(Records excerpted from a collection)
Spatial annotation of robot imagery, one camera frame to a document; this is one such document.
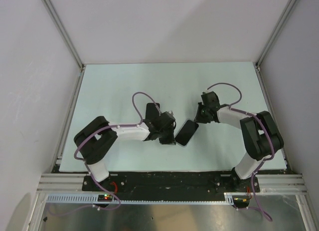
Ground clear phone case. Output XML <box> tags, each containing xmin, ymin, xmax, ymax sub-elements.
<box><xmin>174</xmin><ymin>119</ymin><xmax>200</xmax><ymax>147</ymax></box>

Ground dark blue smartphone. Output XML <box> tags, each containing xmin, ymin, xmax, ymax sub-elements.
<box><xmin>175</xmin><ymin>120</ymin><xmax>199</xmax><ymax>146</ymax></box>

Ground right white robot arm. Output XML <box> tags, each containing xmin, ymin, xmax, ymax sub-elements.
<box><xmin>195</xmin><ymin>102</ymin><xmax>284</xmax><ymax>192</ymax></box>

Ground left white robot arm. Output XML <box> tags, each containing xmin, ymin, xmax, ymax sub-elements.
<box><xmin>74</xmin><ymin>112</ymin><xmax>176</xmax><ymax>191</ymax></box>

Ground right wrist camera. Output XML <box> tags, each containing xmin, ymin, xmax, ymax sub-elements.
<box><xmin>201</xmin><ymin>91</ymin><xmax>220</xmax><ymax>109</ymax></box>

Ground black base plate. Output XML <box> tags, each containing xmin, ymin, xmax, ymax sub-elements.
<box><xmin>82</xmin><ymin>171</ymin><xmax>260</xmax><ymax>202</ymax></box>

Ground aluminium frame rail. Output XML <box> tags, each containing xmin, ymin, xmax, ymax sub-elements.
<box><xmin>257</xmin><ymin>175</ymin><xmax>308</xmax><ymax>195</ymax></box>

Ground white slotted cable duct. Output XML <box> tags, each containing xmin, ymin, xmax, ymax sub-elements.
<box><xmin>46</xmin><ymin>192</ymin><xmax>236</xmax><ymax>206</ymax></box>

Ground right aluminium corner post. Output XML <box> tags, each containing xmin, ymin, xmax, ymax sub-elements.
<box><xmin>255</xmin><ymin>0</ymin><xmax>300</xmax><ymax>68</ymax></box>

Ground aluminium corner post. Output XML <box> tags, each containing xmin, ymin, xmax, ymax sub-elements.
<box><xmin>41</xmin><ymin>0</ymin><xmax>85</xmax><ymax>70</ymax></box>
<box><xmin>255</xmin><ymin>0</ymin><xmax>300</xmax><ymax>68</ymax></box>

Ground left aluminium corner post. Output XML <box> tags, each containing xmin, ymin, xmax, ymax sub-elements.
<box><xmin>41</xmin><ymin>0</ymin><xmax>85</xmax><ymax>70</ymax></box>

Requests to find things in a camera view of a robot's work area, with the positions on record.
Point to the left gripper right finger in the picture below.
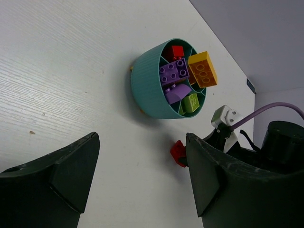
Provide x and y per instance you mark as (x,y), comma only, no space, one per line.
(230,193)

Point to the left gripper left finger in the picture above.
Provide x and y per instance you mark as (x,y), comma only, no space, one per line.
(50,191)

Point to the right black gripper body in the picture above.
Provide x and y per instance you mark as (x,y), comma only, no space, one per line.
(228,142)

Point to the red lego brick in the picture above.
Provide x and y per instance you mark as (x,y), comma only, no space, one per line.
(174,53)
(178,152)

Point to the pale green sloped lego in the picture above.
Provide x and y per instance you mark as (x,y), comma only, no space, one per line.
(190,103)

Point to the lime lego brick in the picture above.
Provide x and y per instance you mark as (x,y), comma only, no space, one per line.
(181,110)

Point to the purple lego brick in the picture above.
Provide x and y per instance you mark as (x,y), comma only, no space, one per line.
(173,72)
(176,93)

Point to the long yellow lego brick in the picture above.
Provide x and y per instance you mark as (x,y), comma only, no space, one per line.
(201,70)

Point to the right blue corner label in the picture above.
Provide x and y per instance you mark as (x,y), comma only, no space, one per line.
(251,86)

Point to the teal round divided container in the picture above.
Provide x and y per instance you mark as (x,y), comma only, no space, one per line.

Work to be completed » From the records above, copy each line in which the string "corner" occurs.

Task output »
Ground right aluminium corner post. Output XML <box> tags, each containing xmin, ymin, xmax, ymax sub-elements.
Ground aluminium corner post. Output XML <box> tags, each containing xmin, ymin, xmax, ymax sub-elements.
Ground left aluminium corner post. Output XML <box> tags, each containing xmin, ymin, xmax, ymax sub-elements.
Point to the right blue corner label in the picture above.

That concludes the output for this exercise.